Work to be completed - Here the job is to return only the lines of the material, exactly, from the first one to the line with "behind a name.".

'''

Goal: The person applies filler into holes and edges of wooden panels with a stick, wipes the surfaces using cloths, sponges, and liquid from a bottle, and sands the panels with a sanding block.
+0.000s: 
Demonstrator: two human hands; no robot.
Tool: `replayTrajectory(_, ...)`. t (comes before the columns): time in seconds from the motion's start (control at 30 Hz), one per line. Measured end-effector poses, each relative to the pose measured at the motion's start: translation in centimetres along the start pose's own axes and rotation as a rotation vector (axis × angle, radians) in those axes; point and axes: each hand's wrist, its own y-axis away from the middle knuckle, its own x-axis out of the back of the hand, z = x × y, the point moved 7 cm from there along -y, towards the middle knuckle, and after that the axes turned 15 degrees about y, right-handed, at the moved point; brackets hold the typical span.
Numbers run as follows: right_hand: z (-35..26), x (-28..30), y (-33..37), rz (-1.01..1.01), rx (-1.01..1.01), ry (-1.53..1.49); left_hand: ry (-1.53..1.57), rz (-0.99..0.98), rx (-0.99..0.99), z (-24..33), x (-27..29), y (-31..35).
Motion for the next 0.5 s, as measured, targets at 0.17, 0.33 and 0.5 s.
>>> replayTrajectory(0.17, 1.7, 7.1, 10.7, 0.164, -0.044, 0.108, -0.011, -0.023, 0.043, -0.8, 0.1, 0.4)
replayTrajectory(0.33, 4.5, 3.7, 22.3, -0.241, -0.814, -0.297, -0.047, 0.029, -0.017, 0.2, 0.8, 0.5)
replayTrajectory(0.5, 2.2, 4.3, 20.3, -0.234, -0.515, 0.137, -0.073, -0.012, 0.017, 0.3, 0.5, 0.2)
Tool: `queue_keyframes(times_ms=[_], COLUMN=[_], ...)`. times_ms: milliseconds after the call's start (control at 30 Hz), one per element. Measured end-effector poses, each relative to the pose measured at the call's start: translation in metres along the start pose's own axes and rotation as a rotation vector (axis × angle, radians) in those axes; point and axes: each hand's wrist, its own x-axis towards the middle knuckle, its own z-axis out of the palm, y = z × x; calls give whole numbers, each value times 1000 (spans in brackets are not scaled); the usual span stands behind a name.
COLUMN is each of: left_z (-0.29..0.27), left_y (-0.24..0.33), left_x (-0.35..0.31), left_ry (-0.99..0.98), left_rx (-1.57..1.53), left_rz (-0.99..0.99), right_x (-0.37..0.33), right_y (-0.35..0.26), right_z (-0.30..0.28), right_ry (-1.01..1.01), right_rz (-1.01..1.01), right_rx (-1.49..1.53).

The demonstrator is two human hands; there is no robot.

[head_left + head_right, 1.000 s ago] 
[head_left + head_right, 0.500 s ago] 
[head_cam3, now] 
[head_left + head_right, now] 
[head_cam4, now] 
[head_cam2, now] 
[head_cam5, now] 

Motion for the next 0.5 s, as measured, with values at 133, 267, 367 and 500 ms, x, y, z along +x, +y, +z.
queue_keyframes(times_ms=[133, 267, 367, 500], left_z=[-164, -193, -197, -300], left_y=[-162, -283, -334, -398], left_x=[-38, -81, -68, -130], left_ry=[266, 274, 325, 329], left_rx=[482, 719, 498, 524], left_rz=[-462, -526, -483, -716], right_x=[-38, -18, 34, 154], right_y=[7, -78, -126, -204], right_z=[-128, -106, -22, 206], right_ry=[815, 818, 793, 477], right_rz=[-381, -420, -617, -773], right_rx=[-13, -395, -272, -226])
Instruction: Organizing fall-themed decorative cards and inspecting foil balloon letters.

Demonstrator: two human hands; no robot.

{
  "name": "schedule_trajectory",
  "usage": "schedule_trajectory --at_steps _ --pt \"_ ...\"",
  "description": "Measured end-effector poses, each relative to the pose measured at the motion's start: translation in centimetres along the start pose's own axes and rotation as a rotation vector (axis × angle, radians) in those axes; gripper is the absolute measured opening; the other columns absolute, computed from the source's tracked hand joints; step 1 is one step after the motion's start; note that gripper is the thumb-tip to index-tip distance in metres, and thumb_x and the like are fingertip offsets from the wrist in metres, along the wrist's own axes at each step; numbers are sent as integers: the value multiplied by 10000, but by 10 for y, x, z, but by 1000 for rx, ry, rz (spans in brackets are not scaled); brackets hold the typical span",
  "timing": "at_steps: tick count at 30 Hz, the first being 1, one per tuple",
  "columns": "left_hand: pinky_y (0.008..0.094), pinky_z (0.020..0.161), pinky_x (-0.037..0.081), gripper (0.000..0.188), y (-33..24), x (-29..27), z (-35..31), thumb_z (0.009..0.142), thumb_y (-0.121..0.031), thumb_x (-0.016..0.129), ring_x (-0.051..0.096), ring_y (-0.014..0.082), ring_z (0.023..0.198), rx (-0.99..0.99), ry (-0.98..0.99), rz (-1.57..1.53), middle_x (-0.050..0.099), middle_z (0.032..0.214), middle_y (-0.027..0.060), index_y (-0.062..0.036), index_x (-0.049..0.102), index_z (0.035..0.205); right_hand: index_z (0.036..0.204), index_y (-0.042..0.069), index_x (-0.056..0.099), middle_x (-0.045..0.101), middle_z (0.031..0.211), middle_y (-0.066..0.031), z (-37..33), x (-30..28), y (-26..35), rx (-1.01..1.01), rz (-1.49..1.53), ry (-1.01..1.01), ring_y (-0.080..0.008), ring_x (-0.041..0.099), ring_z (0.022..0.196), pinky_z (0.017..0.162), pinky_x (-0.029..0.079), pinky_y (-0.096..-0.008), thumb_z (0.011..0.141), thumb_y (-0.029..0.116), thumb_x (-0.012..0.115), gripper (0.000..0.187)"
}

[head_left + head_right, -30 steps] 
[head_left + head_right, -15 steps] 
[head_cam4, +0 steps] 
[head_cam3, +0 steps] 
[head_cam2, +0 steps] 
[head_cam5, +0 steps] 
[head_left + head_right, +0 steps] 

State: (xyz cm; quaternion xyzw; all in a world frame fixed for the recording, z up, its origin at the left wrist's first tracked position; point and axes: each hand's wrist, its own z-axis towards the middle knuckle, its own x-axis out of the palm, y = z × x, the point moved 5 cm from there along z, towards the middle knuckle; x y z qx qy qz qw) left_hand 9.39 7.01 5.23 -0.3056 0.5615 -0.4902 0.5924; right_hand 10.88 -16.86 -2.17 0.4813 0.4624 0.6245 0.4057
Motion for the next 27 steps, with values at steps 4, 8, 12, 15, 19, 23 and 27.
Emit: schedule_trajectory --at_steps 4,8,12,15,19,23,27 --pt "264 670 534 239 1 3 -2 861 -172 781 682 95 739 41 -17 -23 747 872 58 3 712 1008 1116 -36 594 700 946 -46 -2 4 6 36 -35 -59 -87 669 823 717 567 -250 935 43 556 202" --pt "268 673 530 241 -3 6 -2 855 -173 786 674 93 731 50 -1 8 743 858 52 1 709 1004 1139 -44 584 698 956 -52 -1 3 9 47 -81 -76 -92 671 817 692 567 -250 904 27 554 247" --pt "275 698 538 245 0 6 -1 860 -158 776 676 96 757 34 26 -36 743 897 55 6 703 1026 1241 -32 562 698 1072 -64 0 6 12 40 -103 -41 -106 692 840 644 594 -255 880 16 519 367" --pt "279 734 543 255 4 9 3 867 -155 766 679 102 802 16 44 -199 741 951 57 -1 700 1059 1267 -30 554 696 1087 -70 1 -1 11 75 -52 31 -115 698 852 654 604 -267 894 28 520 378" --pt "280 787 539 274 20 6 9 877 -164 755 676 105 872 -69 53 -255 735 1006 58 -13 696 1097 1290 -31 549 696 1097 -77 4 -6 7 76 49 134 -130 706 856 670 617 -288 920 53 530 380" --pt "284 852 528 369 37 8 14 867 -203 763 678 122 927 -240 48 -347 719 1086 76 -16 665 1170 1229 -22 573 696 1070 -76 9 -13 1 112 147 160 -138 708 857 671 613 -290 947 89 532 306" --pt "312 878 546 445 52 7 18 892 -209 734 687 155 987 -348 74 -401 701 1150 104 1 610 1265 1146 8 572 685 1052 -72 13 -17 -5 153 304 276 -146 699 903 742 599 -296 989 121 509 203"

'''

Solution -
Goal: The person applies filler into holes and edges of wooden panels with a stick, wipes the surfaces using cloths, sponges, and liquid from a bottle, and sands the panels with a sanding block.
+0.000s: 
Demonstrator: two human hands; no robot.
Tool: `replayTrajectory(_, ...)`. t (comes before the columns): time in seconds from the motion's start (control at 30 Hz), one per line. Measured end-effector poses, each relative to the pose measured at the motion's start: translation in centimetres along the start pose's own axes and rotation as a rotation vector (axis × angle, radians) in those axes; point and axes: each hand's wrist, its own y-axis away from the middle knuckle, its own x-axis out of the back of the hand, z = x × y, the point moved 7 cm from there along -y, towards the middle knuckle, and after that the axes turned 15 degrees about y, right-handed, at the moved point; brackets hold the typical span.
Numbers run as follows: right_hand: z (-35..26), x (-28..30), y (-33..37), rz (-1.01..1.01), rx (-1.01..1.01), ry (-1.53..1.49); left_hand: ry (-1.53..1.57), rz (-0.99..0.98), rx (-0.99..0.99), z (-24..33), x (-27..29), y (-31..35).
Motion for the next 0.5 s, as measured, targets at 0.17, 0.33 and 0.5 s.
>>> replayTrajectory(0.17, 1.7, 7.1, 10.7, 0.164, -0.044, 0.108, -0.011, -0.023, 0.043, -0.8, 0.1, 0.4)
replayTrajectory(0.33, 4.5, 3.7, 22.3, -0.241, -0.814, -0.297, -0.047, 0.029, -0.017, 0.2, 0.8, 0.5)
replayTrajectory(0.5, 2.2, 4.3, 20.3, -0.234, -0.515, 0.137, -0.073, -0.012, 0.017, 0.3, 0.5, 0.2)
Tool: `queue_keyframes(times_ms=[_], COLUMN=[_], ...)`. times_ms: milliseconds after the call's start (control at 30 Hz), one per element. Measured end-effector poses, each relative to the pose measured at the call's start: translation in metres along the start pose's own axes and rotation as a rotation vector (axis × angle, radians) in those axes; point and axes: each hand's wrist, its own x-axis towards the middle knuckle, its own z-axis out of the palm, y = z × x; calls give whole numbers, each value times 1000 (spans in brackets are not scaled); the usual span stands behind a name.

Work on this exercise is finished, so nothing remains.